(Beginning of RECORDS TO PROCESS)

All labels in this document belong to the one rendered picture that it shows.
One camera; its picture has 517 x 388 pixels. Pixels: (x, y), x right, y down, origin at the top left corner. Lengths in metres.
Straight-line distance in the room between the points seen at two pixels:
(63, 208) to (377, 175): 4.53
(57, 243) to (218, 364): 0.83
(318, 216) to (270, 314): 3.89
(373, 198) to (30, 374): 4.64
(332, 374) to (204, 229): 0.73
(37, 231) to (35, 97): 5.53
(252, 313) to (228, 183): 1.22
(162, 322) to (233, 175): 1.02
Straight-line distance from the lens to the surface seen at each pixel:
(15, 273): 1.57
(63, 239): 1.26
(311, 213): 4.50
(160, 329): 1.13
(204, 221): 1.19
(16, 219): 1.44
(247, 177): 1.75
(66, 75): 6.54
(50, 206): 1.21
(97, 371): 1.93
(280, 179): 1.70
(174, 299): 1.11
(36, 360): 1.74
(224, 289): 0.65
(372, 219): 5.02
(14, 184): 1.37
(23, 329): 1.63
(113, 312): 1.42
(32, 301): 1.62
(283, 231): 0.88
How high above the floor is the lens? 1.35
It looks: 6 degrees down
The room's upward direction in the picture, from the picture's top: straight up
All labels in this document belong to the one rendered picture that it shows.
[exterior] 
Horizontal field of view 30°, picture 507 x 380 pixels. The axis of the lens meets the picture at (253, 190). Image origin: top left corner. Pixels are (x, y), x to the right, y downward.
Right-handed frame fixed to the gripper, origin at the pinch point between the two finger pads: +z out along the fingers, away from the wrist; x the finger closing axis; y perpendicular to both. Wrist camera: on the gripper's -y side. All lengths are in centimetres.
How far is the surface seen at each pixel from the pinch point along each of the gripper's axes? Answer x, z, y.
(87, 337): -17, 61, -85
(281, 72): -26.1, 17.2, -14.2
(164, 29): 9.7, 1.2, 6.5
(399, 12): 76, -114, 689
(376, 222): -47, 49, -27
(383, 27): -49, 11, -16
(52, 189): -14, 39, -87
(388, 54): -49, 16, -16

(End of RECORDS TO PROCESS)

HOW TO COMPLETE THIS TASK: Nothing but the lines above from the one containing "(247, 177): 1.75" through the one containing "Horizontal field of" should appear in the answer, each repeated exactly.

TASK RESULT:
(247, 177): 1.75
(66, 75): 6.54
(50, 206): 1.21
(97, 371): 1.93
(280, 179): 1.70
(174, 299): 1.11
(36, 360): 1.74
(224, 289): 0.65
(372, 219): 5.02
(14, 184): 1.37
(23, 329): 1.63
(113, 312): 1.42
(32, 301): 1.62
(283, 231): 0.88
How high above the floor is the lens? 1.35
It looks: 6 degrees down
The room's upward direction in the picture, from the picture's top: straight up
All labels in this document belong to the one rendered picture that it shows.
[exterior] 
Horizontal field of view 30°, picture 507 x 380 pixels. The axis of the lens meets the picture at (253, 190). Image origin: top left corner. Pixels are (x, y), x to the right, y downward.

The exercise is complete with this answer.